The training plan did have on it one more final long swim at the lake, which was four hours long. A maintenance swim I'd done it many times before, but for this swim particular I had planned on trialling several chocolate bars and chocolate brownies, and of course I needed to re-trial the Jaffa cakes .. again! With it being my last long swim and all, it was my last chance, and I had been saving these as a treat.
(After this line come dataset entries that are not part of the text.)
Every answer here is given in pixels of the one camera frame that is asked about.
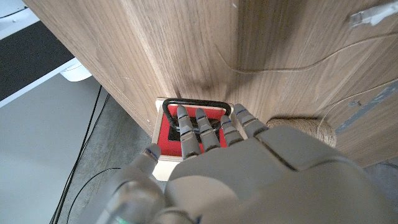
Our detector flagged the wooden cabinet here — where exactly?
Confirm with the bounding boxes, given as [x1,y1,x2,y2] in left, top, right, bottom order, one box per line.
[214,30,398,125]

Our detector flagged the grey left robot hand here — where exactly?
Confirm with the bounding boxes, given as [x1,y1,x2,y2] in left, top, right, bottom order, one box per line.
[74,103,398,224]

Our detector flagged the brown twine spool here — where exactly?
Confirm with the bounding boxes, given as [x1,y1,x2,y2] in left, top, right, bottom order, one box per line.
[266,117,338,149]

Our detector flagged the coiled white network cable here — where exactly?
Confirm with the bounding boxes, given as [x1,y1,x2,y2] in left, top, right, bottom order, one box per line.
[348,1,398,29]

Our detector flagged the red-fronted drawer with black handle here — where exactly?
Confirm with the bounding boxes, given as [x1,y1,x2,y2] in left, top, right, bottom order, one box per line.
[151,97,234,162]

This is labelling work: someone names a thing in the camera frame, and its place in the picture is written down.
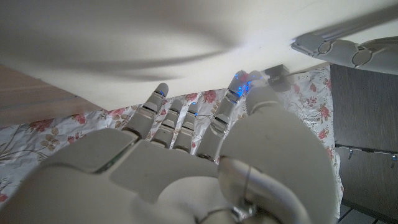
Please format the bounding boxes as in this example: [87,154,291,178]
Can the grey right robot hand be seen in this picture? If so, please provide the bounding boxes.
[0,70,340,224]

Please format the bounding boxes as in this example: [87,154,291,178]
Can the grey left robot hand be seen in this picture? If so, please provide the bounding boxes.
[290,33,398,76]

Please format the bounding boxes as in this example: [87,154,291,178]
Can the black stapler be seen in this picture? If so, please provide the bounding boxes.
[265,64,295,93]

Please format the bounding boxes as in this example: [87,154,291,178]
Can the white power strip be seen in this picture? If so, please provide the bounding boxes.
[287,70,315,81]

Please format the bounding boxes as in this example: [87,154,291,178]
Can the floral rose backdrop cloth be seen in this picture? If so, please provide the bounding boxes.
[0,63,345,218]

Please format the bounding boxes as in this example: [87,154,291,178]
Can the wooden table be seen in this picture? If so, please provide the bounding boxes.
[0,63,103,128]

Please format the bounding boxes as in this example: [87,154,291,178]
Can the beige foam mat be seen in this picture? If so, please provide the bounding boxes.
[0,0,398,111]

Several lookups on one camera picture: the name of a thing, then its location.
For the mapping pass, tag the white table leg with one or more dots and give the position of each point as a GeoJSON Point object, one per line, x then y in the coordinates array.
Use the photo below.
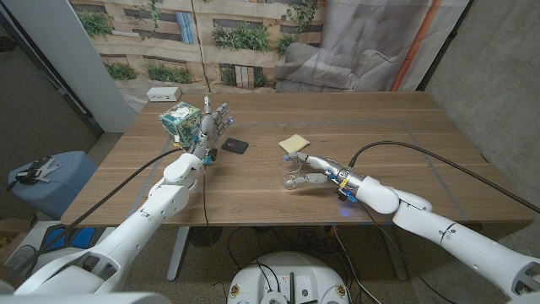
{"type": "Point", "coordinates": [177, 257]}

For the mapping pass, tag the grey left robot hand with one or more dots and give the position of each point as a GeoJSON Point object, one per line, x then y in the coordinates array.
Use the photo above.
{"type": "Point", "coordinates": [207, 126]}

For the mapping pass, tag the teal floral tissue box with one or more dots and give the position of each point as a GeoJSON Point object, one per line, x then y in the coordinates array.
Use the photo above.
{"type": "Point", "coordinates": [179, 122]}

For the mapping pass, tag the black round floor object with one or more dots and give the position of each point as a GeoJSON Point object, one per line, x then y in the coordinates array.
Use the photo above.
{"type": "Point", "coordinates": [205, 236]}

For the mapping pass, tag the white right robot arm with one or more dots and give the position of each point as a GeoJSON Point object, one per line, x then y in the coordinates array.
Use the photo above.
{"type": "Point", "coordinates": [464, 247]}

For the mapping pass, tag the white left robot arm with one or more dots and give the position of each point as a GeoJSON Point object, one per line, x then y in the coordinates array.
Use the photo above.
{"type": "Point", "coordinates": [139, 228]}

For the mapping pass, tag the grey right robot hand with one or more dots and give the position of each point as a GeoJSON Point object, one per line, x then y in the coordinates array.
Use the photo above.
{"type": "Point", "coordinates": [348, 179]}

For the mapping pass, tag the printed fabric backdrop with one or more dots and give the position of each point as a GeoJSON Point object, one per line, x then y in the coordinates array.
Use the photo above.
{"type": "Point", "coordinates": [253, 63]}

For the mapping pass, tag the white robot torso base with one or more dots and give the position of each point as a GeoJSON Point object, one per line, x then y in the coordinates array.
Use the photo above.
{"type": "Point", "coordinates": [291, 270]}

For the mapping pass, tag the blue padded stool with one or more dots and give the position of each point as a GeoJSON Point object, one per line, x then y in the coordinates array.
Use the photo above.
{"type": "Point", "coordinates": [63, 186]}

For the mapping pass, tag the grey table leg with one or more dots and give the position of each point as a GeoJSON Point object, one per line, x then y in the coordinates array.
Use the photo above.
{"type": "Point", "coordinates": [394, 253]}

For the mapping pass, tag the blue and black bag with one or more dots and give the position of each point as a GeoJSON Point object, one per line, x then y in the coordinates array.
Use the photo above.
{"type": "Point", "coordinates": [82, 237]}

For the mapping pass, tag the clear glass beaker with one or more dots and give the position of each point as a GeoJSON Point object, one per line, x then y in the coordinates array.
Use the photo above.
{"type": "Point", "coordinates": [291, 169]}

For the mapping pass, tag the yellow sponge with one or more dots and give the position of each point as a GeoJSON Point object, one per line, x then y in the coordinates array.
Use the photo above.
{"type": "Point", "coordinates": [294, 143]}

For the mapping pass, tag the black and white device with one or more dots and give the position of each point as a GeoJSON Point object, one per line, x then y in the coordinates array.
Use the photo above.
{"type": "Point", "coordinates": [40, 171]}

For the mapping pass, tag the white power strip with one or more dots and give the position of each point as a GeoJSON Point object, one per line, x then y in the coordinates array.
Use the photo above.
{"type": "Point", "coordinates": [163, 94]}

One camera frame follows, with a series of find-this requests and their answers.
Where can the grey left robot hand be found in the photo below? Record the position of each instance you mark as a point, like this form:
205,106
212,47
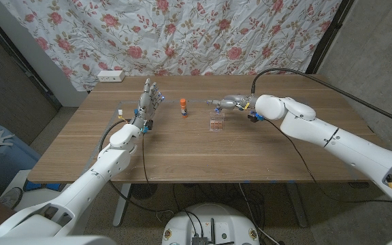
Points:
145,103

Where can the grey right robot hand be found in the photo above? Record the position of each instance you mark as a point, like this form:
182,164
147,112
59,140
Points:
237,102

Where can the clear eyeshadow palette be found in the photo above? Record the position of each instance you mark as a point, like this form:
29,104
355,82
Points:
216,125

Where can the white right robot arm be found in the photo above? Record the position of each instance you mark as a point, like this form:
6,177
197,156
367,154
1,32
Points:
335,143

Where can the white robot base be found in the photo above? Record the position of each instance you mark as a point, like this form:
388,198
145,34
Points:
223,221

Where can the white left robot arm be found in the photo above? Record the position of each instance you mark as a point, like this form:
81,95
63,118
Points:
90,183

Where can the orange capped glue stick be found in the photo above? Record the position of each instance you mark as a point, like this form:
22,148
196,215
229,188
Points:
183,107

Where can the white power strip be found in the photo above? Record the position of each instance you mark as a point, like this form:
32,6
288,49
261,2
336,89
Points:
111,76

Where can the floral backdrop cloth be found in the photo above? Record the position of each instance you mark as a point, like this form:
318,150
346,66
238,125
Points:
182,34

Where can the black round floor fan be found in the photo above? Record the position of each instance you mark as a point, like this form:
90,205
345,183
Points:
144,190

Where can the white table leg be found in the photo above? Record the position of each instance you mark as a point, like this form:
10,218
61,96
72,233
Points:
121,207

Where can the black backdrop pole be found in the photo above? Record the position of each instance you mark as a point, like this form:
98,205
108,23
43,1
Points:
328,37

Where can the grey table leg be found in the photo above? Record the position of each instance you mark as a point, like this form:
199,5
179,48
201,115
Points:
298,207

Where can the black antenna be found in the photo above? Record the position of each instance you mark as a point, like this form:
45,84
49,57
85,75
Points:
212,229

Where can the white floor appliance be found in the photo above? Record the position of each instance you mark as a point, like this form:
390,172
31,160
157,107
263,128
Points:
19,178

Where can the blue storage bin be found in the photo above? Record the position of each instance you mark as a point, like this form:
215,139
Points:
9,160

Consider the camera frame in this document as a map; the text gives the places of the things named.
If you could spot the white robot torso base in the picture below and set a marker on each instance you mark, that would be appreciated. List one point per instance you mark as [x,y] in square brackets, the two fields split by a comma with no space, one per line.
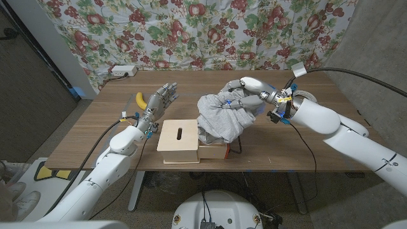
[222,210]

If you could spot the blue object on floor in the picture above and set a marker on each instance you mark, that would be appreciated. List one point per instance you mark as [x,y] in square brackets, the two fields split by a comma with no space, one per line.
[77,92]

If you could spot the white shoe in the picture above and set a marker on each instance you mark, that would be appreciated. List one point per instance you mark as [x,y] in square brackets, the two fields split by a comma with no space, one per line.
[28,203]
[17,189]

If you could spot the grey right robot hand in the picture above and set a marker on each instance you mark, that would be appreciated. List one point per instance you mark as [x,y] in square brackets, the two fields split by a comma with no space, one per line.
[259,87]

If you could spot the white power strip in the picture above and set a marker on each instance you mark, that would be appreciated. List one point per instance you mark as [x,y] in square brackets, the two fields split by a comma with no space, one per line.
[122,70]

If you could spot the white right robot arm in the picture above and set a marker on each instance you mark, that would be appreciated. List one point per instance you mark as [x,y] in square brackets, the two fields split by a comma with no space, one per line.
[349,140]

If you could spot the wooden box with slot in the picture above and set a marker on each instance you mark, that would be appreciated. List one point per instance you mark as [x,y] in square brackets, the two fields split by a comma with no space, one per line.
[176,149]

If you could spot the yellow banana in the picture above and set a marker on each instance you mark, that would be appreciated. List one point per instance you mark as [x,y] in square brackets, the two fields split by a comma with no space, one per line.
[140,101]

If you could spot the grey shirt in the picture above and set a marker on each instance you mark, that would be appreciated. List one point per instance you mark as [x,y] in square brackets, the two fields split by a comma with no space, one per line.
[219,124]

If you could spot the grey table leg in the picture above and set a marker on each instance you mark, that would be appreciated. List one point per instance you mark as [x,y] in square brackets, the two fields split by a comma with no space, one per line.
[136,192]
[298,194]

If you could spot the brown trouser leg of person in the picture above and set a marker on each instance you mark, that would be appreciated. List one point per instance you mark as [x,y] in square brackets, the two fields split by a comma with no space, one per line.
[4,206]

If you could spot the floral fruit print backdrop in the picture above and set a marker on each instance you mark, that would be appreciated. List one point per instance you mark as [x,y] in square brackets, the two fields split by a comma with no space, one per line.
[197,35]

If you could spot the white robot chest edge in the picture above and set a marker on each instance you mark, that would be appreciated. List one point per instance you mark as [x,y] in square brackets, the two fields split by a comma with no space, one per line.
[63,225]

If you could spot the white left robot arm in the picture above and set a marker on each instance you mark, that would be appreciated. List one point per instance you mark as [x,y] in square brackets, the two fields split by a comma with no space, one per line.
[111,165]

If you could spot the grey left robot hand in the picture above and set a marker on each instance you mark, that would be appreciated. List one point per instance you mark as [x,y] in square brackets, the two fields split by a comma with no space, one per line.
[157,103]

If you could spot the dark brown door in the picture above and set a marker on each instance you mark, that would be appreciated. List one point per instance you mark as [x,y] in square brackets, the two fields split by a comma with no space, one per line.
[28,95]

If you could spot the white and yellow floor base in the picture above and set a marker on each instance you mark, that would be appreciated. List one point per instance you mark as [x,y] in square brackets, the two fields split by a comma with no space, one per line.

I arrived at the lake to grey skies. I was used to swimming in the cold and the rain and the wind by now and basically, some not very pleasant conditions, so wasn't too bothered by them. My weather App informed me that it would be wet, but warm. I'd swum in worse, so continued to put my wetsuit on without worrying about the conditions. I was so busy getting ready that I hadn't noticed that the safety boat was not on the waters edge, and nor was Leon, or anyone else for that matter, in fact, there was absolutely nobody anywhere to be seen at all. I found Leon instead sitting under the cover of the cafe. As I approached him, there was a huge clap of thunder, meaning that I couldn't get into the lake now for another hour, and so rather than moping about, we sat watching the torrential rain, whilst drinking coffee and scoffing a good majority of the chocolate bars I had brought of the swim. Another hour, and another clap of thunder, and yet another coffee and this time the chocolate brownies, as we waited yet another hour. By this time other swimmers had begun to arrive, and Fiona, whose day job was as a sports masseur. Fiona had arrived with her (massage) bed and, as I had another hour to kill, offered to give me a massage. I was torn, I mean the choice between a massage or another coffee sitting waiting for the rain to clear... It was close, but as I was already more than caffeinated enough and had eaten my way through several too many chocolate treats, but what really swung it was that I was not prepared to share my Jaffa cakes with anyone, and that was all that I had left in my bag, and so the massage won... although there was a very high possibility that it wouldn't be as relaxing as I would have liked, as I wouldn't be able to lie still for any great length of time on the back of the amount of caffeine I had spent the last two hours drinking!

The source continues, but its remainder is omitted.